Use of physiologically‐based pharmacokinetic modeling to understand the effect of omeprazole administration on the pharmacokinetics of oral extended‐release nifedipine

• Published in: CPT: pharmacometrics and systems pharmacology Vol. 13; no. 2; pp. 247 - 256
• Main Authors: Tan, Ming‐Liang, Gao, Zongming, Babiskin, Andrew, Kim, Myong‐Jin, Fang, Lanyan, Zhang, Lei, Zhao, Liang
• Format: Journal Article
• Language: English
• Published: United States John Wiley & Sons, Inc 01.02.2024; John Wiley and Sons Inc; Wiley
• Subjects: Acids; Administration, Oral; Bioequivalence; Cytochrome P-450 CYP3A - metabolism; Design; Disease; Drug dosages; Drug Interactions; Drug Liberation; Enzymes; Gastroesophageal reflux; Generic drugs; Generic products; Humans; Metabolism; Metabolites; Nifedipine - chemistry; Nifedipine - pharmacokinetics; Omeprazole - pharmacology; Pharmaceuticals; Pharmacokinetics; Physiology; Protons; Ulcers; United States > US
• ISSN: 2163-8306; 2163-8306
• DOI: 10.1002/psp4.13075

Proton pump inhibitors (PPIs) can affect the release of drugs from their dosage forms in vivo by elevating the gastric pH. Our recent clinical study has demonstrated that drug–drug interactions (DDIs) exist between a PPI, omeprazole, and nifedipine extended‐release formulations, where systemic exposure of nifedipine was increased in subjects after multiple‐dose pretreatment of omeprazole.

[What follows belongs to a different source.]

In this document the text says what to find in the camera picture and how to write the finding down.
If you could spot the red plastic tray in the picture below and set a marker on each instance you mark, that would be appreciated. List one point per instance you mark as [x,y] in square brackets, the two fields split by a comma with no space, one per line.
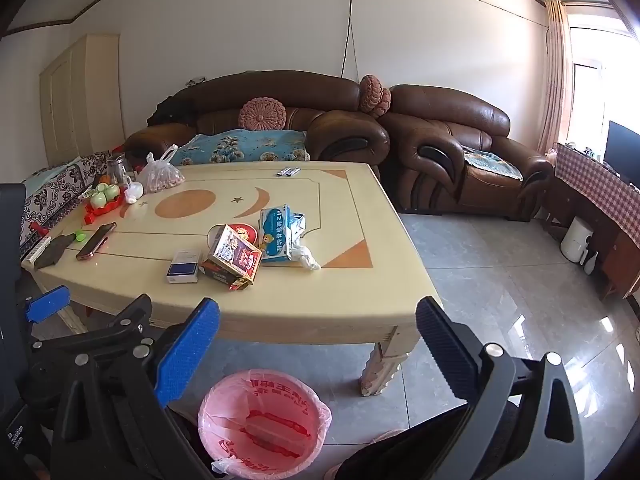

However, the mechanism of the observed DDIs between omeprazole and nifedipine has not been well‐understood, as the DDI may also be mediated through CYP3A4 enzyme inhibition in addition to the elevated gastric pH caused by omeprazole. This study used physiologically‐based pharmacokinetic (PBPK) modeling and simulations to investigate the underlying mechanism of these complex DDIs. A formulation exhibiting differences in in vitro dissolution across physiological pH range and another formulation where pH does not impact dissolution appreciably (e.g., an osmotic pump) were chosen to characterize the potential impact of pH. The PBPK models incorporated two‐stage in vitro release profiles via US Pharmacopeia 2 apparatus. PBPK simulations suggest that the elevated gastric pH following multiple‐dose administration of omeprazole has a minimal effect on nifedipine pharmacokinetics (PKs), whereas CYP3A4‐mediated DDI is likely the main driver to the observed change of nifedipine PKs in the presence of omeprazole. Compared to the osmotic formulation, the slightly increased exposure of nifedipine can be accounted for by the enhanced drug release in the pH‐dependent formulation. The reported model‐based approach may be useful in DDI risk assessments, product formulation designs, and bioequivalence evaluations.